Figure 4.

High functional T cell status associates with good clinical response to decitabine in AML. Cell components, phenotypes and functions were compared between the responders (R, n = 10) versus non‐responders (NR, n = 14). (A) Shown are the frequencies of T_N, T_CM, T_EM, T_EMRA subsets among CD8 T cells. The pie charts represent the mean values of each subset. The box‐and‐whiskers plots depict the summary of data from all patients. Each spot represents an individual patient. (B) Surface expression of co‐stimulatory or co‐inhibitory molecules on CD8 T cells are shown. (C) Shown is the intracellular expression of transcription factor EOMES on CD8 T cells. (D) Production of IFN‐γ, TNF‐α, and IL‐2 by CD8 T cells upon in vitro stimulation with anti‐CD3 and anti‐CD28 antibodies.

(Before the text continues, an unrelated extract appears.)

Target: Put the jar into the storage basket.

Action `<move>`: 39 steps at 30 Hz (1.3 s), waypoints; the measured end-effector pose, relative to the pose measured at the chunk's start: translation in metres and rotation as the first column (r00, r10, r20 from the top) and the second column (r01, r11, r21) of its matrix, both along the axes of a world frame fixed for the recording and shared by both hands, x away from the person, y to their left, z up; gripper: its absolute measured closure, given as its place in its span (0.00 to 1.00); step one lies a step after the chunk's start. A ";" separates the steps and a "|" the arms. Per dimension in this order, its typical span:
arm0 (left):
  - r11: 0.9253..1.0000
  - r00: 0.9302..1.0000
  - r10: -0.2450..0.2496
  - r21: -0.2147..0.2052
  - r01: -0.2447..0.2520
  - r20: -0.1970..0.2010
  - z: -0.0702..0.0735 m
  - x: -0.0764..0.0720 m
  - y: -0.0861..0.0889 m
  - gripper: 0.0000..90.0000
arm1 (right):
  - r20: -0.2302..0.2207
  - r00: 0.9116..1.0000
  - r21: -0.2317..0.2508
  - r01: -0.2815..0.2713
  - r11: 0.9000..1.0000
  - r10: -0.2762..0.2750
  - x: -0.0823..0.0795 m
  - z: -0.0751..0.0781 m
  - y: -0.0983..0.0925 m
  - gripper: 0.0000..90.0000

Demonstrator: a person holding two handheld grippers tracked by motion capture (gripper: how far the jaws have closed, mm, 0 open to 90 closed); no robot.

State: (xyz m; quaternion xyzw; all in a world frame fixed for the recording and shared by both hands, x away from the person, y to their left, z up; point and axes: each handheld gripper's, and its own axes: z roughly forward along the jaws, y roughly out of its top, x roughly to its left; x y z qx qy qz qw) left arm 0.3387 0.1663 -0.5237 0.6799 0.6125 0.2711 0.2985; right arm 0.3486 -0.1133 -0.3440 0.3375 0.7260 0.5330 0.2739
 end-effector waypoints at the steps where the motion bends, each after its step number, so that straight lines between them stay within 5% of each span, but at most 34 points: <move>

For A, P‐values were calculated using Wilcoxon rank‐sum tests. For (B–D), total of 26 immune markers, including activation molecules, co‐stimulatory or inhibitory receptors, and transcriptional factors, were tested on CD8 T cells (Table S5). P‐values were calculated using Wilcoxon rank‐sum tests and were corrected for the multiple comparison using the Benjamini‐Hochberg adjustment. The numbers shown here indicate adjusted P‐values. No statistical significance was detected in other markers. T_CM, CCR7⁺CD45RA⁻ central memory T cells; T_EM, CCR7⁻CD45RA⁻ effector memory T cells; T_EMRA, CCR7⁻CD45RA⁺ terminally differentiated effector T cells; T_N, CCR7⁺CD45RA⁺ naïve T cells.